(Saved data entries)

+ + + +

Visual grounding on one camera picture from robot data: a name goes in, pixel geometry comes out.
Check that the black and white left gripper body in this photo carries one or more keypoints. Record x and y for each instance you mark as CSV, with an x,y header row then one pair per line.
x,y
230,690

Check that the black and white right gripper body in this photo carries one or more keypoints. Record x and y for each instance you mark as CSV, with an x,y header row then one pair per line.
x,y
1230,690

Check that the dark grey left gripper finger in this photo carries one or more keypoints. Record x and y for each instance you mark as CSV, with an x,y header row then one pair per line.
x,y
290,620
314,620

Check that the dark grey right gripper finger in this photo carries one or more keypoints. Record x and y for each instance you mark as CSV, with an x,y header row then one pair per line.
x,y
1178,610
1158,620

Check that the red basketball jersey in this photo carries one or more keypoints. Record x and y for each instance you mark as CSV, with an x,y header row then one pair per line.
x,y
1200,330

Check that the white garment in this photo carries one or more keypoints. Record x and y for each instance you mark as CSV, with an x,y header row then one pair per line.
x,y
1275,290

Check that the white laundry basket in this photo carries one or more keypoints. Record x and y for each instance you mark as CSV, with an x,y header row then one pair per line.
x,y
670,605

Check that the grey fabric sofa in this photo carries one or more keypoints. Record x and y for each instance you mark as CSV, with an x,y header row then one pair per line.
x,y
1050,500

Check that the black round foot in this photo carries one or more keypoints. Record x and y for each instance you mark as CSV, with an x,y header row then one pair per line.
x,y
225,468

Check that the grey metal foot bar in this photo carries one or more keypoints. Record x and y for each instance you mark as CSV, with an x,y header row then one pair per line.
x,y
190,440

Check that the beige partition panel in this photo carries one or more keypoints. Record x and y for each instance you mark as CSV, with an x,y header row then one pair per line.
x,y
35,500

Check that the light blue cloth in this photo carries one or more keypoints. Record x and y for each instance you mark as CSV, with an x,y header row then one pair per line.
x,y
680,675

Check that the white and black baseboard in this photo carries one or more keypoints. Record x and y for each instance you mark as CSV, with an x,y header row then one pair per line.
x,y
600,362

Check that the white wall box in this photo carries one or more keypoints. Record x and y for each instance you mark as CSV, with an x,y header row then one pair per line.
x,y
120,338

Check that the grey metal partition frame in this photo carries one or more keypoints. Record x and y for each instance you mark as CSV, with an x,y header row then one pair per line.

+ + + +

Restate each record above word for word.

SOLUTION FOR THIS TASK:
Visual grounding on one camera picture from robot data: a name goes in, pixel geometry comes out.
Check that the black and white left gripper body in this photo carries one or more keypoints. Record x and y for each instance you mark as CSV, with an x,y header row then one pair per line.
x,y
230,690

Check that the black and white right gripper body in this photo carries one or more keypoints. Record x and y for each instance you mark as CSV, with an x,y header row then one pair per line.
x,y
1230,690

Check that the dark grey left gripper finger in this photo carries one or more keypoints. Record x and y for each instance you mark as CSV, with an x,y header row then one pair per line.
x,y
290,620
314,620

Check that the dark grey right gripper finger in this photo carries one or more keypoints. Record x and y for each instance you mark as CSV, with an x,y header row then one pair per line.
x,y
1178,610
1158,620

Check that the red basketball jersey in this photo carries one or more keypoints. Record x and y for each instance you mark as CSV, with an x,y header row then one pair per line.
x,y
1200,330

Check that the white garment in this photo carries one or more keypoints. Record x and y for each instance you mark as CSV, with an x,y header row then one pair per line.
x,y
1275,290

Check that the white laundry basket in this photo carries one or more keypoints. Record x and y for each instance you mark as CSV, with an x,y header row then one pair per line.
x,y
670,605

Check that the grey fabric sofa in this photo carries one or more keypoints. Record x and y for each instance you mark as CSV, with an x,y header row then one pair per line.
x,y
1050,500

Check that the black round foot in this photo carries one or more keypoints. Record x and y for each instance you mark as CSV, with an x,y header row then one pair per line.
x,y
225,468

Check that the grey metal foot bar in this photo carries one or more keypoints. Record x and y for each instance you mark as CSV, with an x,y header row then one pair per line.
x,y
190,440

Check that the beige partition panel in this photo carries one or more keypoints. Record x and y for each instance you mark as CSV, with an x,y header row then one pair per line.
x,y
35,500

Check that the light blue cloth in this photo carries one or more keypoints. Record x and y for each instance you mark as CSV, with an x,y header row then one pair per line.
x,y
680,675

Check that the white and black baseboard in this photo carries one or more keypoints. Record x and y for each instance you mark as CSV, with an x,y header row then one pair per line.
x,y
600,362

Check that the white wall box in this photo carries one or more keypoints. Record x and y for each instance you mark as CSV, with an x,y header row then one pair per line.
x,y
120,338

Check that the grey metal partition frame in this photo carries one or more keypoints. Record x and y for each instance you mark as CSV, with an x,y header row then one pair per line.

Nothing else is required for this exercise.